* **WHAT IS NEEDED**: Which lines in the data below contain the string "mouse"? Show each one.
= Beginning of Section =
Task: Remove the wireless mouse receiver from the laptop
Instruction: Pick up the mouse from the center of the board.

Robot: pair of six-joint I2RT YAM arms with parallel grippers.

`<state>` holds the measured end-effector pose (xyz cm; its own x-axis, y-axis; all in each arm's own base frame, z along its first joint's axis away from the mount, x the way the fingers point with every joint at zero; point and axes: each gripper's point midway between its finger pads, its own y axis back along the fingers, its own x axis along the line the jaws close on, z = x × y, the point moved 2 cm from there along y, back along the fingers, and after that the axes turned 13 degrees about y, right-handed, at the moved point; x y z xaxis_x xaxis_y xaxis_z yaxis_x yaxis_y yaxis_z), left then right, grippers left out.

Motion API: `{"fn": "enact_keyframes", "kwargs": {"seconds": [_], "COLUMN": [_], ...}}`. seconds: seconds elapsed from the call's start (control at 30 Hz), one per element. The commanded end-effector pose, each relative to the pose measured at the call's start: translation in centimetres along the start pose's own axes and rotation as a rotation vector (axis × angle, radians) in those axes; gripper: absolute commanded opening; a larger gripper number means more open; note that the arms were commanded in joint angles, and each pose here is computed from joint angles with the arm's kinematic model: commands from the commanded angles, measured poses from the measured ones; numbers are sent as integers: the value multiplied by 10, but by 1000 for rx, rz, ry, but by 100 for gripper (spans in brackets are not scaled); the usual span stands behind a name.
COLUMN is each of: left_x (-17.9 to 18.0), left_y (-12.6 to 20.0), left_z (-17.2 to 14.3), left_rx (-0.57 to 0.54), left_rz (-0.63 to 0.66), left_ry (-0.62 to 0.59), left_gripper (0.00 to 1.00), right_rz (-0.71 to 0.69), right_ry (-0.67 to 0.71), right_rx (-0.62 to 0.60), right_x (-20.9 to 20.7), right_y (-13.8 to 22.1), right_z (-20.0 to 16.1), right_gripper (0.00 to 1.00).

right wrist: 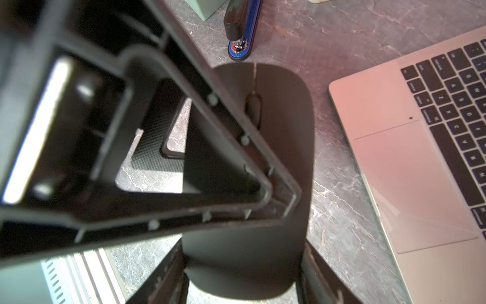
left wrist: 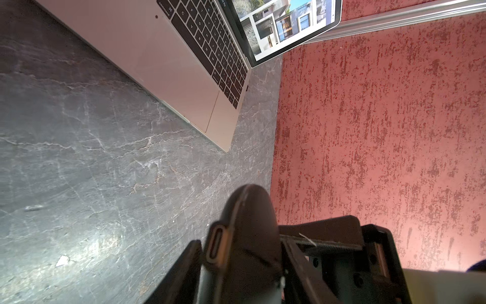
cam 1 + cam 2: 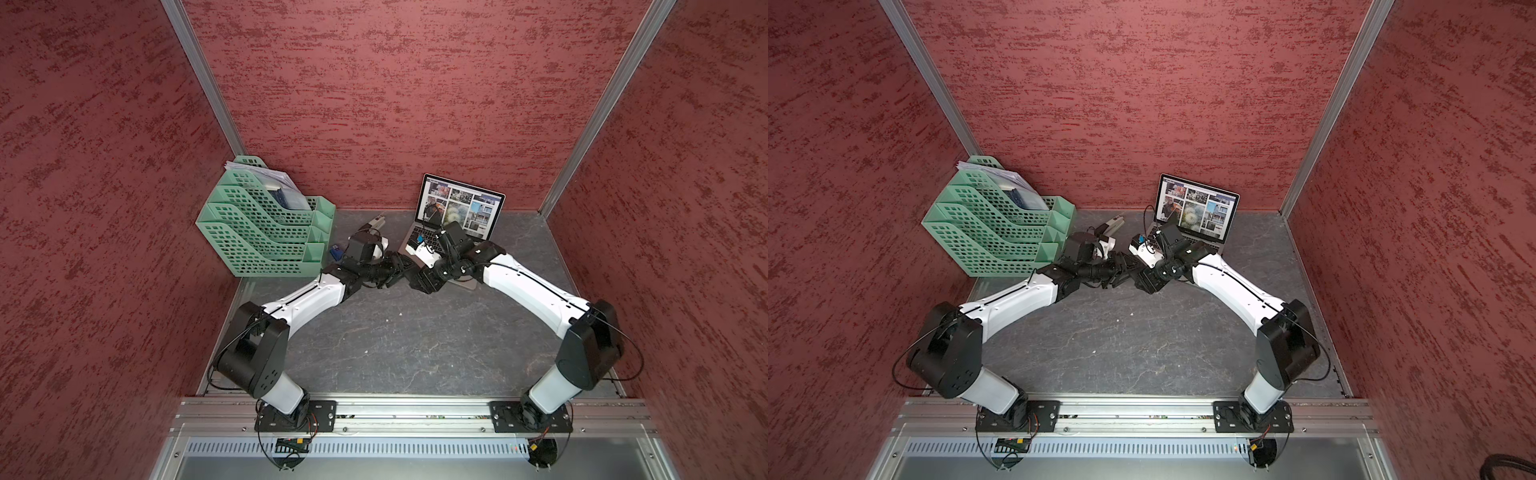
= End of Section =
* **COMPLETED EXERCISE**:
Task: Remove the wireless mouse receiver from the laptop
Instruction: Pick up the mouse from the center of the board.

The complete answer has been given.